→ **THE TASK**
In your reply, reproduce the lines from the first one below to the line containing "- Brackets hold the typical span", inclusive, exactly as they stand.

-------- RECORDED INFORMATION

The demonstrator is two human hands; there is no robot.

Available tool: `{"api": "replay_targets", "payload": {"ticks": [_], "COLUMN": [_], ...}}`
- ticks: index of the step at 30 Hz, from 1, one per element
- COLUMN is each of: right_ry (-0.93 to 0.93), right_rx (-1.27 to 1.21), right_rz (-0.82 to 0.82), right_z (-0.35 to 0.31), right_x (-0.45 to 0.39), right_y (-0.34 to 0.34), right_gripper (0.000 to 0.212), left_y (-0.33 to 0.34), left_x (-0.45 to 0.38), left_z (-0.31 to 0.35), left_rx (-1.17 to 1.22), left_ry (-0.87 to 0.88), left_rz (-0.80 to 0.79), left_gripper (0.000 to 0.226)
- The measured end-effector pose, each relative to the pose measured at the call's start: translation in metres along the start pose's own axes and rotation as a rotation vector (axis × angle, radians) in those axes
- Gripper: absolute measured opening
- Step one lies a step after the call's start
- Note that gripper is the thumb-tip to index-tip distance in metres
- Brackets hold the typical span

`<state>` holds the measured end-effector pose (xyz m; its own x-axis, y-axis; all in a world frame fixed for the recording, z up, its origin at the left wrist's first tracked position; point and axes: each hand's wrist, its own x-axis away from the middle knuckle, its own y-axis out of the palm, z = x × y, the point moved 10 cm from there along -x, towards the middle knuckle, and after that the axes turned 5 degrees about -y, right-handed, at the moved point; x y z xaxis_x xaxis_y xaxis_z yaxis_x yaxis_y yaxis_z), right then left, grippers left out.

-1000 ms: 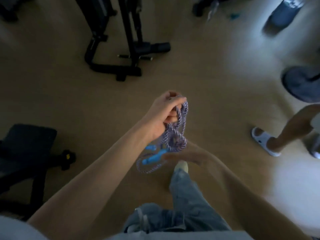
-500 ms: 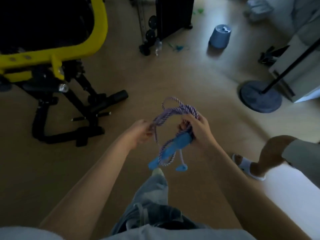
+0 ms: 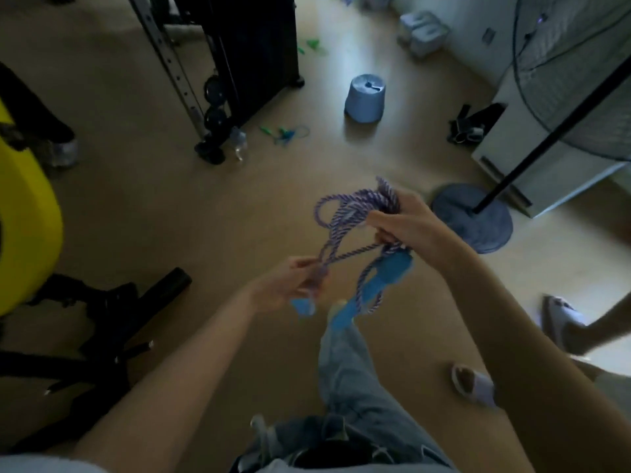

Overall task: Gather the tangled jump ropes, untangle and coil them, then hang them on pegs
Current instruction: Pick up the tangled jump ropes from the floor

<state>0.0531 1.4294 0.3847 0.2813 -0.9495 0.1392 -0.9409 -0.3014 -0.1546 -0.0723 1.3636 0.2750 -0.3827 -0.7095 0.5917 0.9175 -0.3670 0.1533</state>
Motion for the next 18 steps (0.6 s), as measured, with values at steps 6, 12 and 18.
{"api": "replay_targets", "payload": {"ticks": [6, 12, 18], "right_ry": [0.026, -0.053, 0.128], "right_rx": [0.659, 0.316, 0.203], "right_rz": [-0.366, -0.329, 0.101], "right_z": [0.025, 0.020, 0.042], "right_x": [-0.171, -0.337, -0.530], "right_y": [0.000, 0.023, -0.031], "right_gripper": [0.046, 0.075, 0.020], "left_y": [-0.131, -0.181, -0.317], "left_x": [-0.099, -0.210, -0.324], "left_z": [0.149, 0.266, 0.340], "left_rx": [0.314, 1.017, 0.803], "left_ry": [0.100, 0.136, 0.019], "left_rz": [0.504, 0.334, 0.396], "left_gripper": [0.023, 0.016, 0.011]}}
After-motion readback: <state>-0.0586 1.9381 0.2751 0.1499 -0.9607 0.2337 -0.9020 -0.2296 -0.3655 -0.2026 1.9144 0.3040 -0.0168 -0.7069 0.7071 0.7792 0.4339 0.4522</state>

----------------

→ **TASK SOLUTION**
The demonstrator is two human hands; there is no robot.

Available tool: `{"api": "replay_targets", "payload": {"ticks": [_], "COLUMN": [_], ...}}`
- ticks: index of the step at 30 Hz, from 1, one per element
- COLUMN is each of: right_ry (-0.93 to 0.93), right_rx (-1.27 to 1.21), right_rz (-0.82 to 0.82), right_z (-0.35 to 0.31), right_x (-0.45 to 0.39), right_y (-0.34 to 0.34), right_gripper (0.000 to 0.212), left_y (-0.33 to 0.34), left_x (-0.45 to 0.38), left_z (-0.31 to 0.35), left_rx (-1.17 to 1.22), left_ry (-0.87 to 0.88), left_rz (-0.80 to 0.79), left_gripper (0.000 to 0.226)
- The measured end-effector pose, each relative to the pose measured at the call's start: translation in metres along the start pose's own axes and rotation as a rotation vector (axis × angle, radians) in those axes
- Gripper: absolute measured opening
- Step one lies a step after the call's start
- Note that gripper is the thumb-tip to index-tip distance in metres
- Brackets hold the typical span

Nothing further remains in this exercise.